*WORK INSTRUCTION*
Output the listing word for word, minus images.

*EXERCISE DATA*
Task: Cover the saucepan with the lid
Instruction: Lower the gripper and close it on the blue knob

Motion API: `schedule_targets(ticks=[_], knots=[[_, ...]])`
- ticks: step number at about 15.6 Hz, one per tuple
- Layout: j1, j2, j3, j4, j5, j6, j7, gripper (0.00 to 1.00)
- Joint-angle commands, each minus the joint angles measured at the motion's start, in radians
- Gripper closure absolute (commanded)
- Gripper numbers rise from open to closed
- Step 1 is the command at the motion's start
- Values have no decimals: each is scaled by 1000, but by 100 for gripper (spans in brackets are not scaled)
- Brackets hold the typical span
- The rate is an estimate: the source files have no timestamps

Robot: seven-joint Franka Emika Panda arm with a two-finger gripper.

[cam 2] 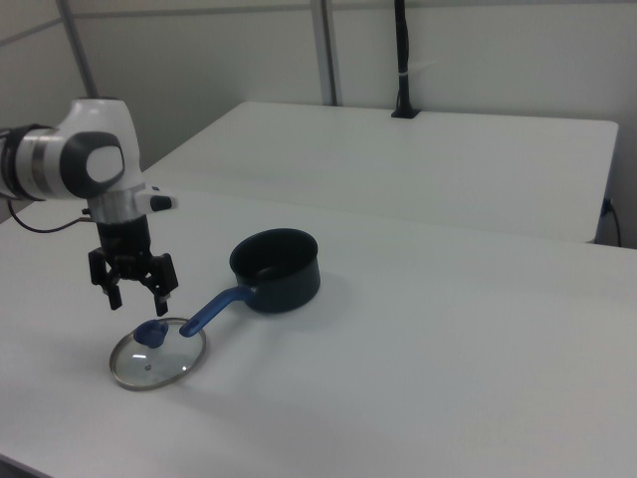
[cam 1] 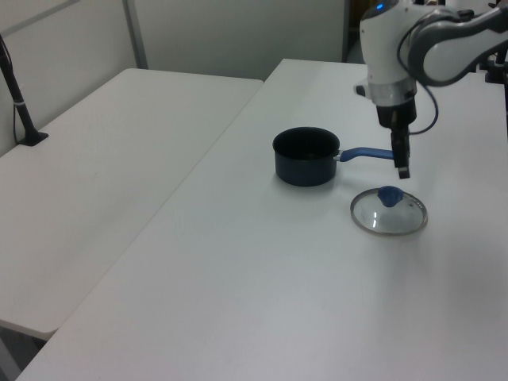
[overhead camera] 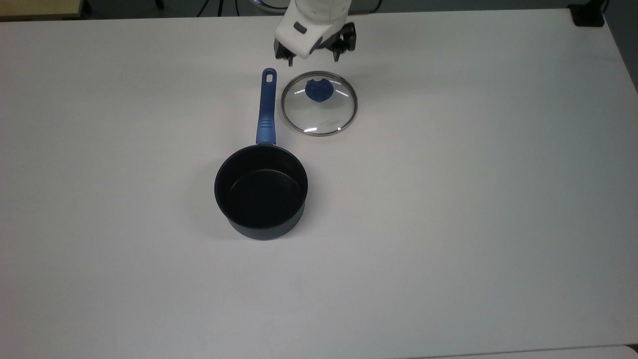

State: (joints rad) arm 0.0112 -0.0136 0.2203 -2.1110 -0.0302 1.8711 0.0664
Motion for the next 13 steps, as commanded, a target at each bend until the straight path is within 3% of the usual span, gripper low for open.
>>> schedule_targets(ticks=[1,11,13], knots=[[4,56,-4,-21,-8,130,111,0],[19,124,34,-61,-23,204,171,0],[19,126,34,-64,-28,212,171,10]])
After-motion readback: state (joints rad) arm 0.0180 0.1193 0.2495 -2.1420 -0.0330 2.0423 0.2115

*RESPONSE TO THIS TASK*
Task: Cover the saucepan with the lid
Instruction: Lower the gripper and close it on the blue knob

Motion API: `schedule_targets(ticks=[_], knots=[[_, ...]])`
- ticks: step number at about 15.6 Hz, one per tuple
- Layout: j1, j2, j3, j4, j5, j6, j7, gripper (0.00 to 1.00)
- Joint-angle commands, each minus the joint angles measured at the motion's start, in radians
- Gripper closure absolute (commanded)
- Gripper numbers rise from open to closed
- Step 1 is the command at the motion's start
- Values have no decimals: each is scaled by 1000, but by 100 for gripper (spans in brackets are not scaled)
- Brackets hold the typical span
- The rate is an estimate: the source files have no timestamps

Robot: seven-joint Franka Emika Panda arm with a two-finger gripper.

[cam 2] 
[cam 1] 
[overhead camera] 

State: (joints rad) arm 0.0112 -0.0136 0.2203 -2.1110 -0.0302 1.8711 0.0664
Motion for the next 13 steps, as commanded, a target at each bend until the straight path is within 3% of the usual span, gripper low for open.
>>> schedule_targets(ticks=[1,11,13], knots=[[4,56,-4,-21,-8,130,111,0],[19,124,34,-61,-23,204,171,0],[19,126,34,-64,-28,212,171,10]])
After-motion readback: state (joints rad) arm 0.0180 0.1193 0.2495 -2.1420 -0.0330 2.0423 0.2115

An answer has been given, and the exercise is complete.